-- LISTED RECORDS --
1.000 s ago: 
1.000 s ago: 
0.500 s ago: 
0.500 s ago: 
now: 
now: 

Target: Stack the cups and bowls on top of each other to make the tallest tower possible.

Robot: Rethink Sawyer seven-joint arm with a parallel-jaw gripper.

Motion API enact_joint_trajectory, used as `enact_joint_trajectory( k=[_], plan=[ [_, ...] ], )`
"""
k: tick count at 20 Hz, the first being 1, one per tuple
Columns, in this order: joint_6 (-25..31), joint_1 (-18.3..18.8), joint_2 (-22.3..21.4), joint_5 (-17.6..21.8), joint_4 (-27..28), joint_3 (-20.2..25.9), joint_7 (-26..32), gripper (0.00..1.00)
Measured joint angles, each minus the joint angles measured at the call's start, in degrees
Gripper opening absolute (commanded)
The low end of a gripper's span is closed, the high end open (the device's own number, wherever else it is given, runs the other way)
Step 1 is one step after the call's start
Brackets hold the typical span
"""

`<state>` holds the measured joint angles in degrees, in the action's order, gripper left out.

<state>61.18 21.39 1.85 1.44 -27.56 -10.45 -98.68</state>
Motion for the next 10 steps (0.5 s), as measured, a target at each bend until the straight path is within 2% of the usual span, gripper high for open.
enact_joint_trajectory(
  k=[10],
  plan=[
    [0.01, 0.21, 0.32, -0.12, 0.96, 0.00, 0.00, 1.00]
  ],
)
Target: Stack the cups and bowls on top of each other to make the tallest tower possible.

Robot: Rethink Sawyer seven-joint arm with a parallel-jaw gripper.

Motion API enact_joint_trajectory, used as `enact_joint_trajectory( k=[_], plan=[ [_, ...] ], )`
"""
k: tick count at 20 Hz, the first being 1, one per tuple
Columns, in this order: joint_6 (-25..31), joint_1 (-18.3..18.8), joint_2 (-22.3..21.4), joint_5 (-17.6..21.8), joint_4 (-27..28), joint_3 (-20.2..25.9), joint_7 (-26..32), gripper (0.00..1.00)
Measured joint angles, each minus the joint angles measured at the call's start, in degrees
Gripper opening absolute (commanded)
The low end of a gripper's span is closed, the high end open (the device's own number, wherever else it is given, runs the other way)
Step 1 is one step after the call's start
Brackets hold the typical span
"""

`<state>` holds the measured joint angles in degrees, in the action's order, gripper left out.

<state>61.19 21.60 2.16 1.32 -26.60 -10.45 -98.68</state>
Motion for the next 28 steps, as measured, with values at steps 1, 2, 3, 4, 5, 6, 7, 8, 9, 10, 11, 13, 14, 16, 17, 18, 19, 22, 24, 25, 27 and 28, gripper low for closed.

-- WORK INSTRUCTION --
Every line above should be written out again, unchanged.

-- RESULT OF THE TASK --
1.000 s ago: 
1.000 s ago: 
0.500 s ago: 
0.500 s ago: 
now: 
now: 

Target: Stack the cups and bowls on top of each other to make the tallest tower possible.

Robot: Rethink Sawyer seven-joint arm with a parallel-jaw gripper.

Motion API enact_joint_trajectory, used as `enact_joint_trajectory( k=[_], plan=[ [_, ...] ], )`
"""
k: tick count at 20 Hz, the first being 1, one per tuple
Columns, in this order: joint_6 (-25..31), joint_1 (-18.3..18.8), joint_2 (-22.3..21.4), joint_5 (-17.6..21.8), joint_4 (-27..28), joint_3 (-20.2..25.9), joint_7 (-26..32), gripper (0.00..1.00)
Measured joint angles, each minus the joint angles measured at the call's start, in degrees
Gripper opening absolute (commanded)
The low end of a gripper's span is closed, the high end open (the device's own number, wherever else it is given, runs the other way)
Step 1 is one step after the call's start
Brackets hold the typical span
"""

`<state>` holds the measured joint angles in degrees, in the action's order, gripper left out.

<state>61.18 21.39 1.85 1.44 -27.56 -10.45 -98.68</state>
Motion for the next 10 steps (0.5 s), as measured, a target at each bend until the straight path is within 2% of the usual span, gripper high for open.
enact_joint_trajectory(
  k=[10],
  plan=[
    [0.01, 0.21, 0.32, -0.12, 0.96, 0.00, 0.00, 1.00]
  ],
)
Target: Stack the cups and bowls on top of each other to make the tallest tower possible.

Robot: Rethink Sawyer seven-joint arm with a parallel-jaw gripper.

Motion API enact_joint_trajectory, used as `enact_joint_trajectory( k=[_], plan=[ [_, ...] ], )`
"""
k: tick count at 20 Hz, the first being 1, one per tuple
Columns, in this order: joint_6 (-25..31), joint_1 (-18.3..18.8), joint_2 (-22.3..21.4), joint_5 (-17.6..21.8), joint_4 (-27..28), joint_3 (-20.2..25.9), joint_7 (-26..32), gripper (0.00..1.00)
Measured joint angles, each minus the joint angles measured at the call's start, in degrees
Gripper opening absolute (commanded)
The low end of a gripper's span is closed, the high end open (the device's own number, wherever else it is given, runs the other way)
Step 1 is one step after the call's start
Brackets hold the typical span
"""

`<state>` holds the measured joint angles in degrees, in the action's order, gripper left out.

<state>61.19 21.60 2.16 1.32 -26.60 -10.45 -98.68</state>
Motion for the next 28 steps, as measured, with values at steps 1, 2, 3, 4, 5, 6, 7, 8, 9, 10, 11, 13, 14, 16, 17, 18, 19, 22, 24, 25, 27 and 28, gripper low for closed.

The output contains the complete answer to the exercise.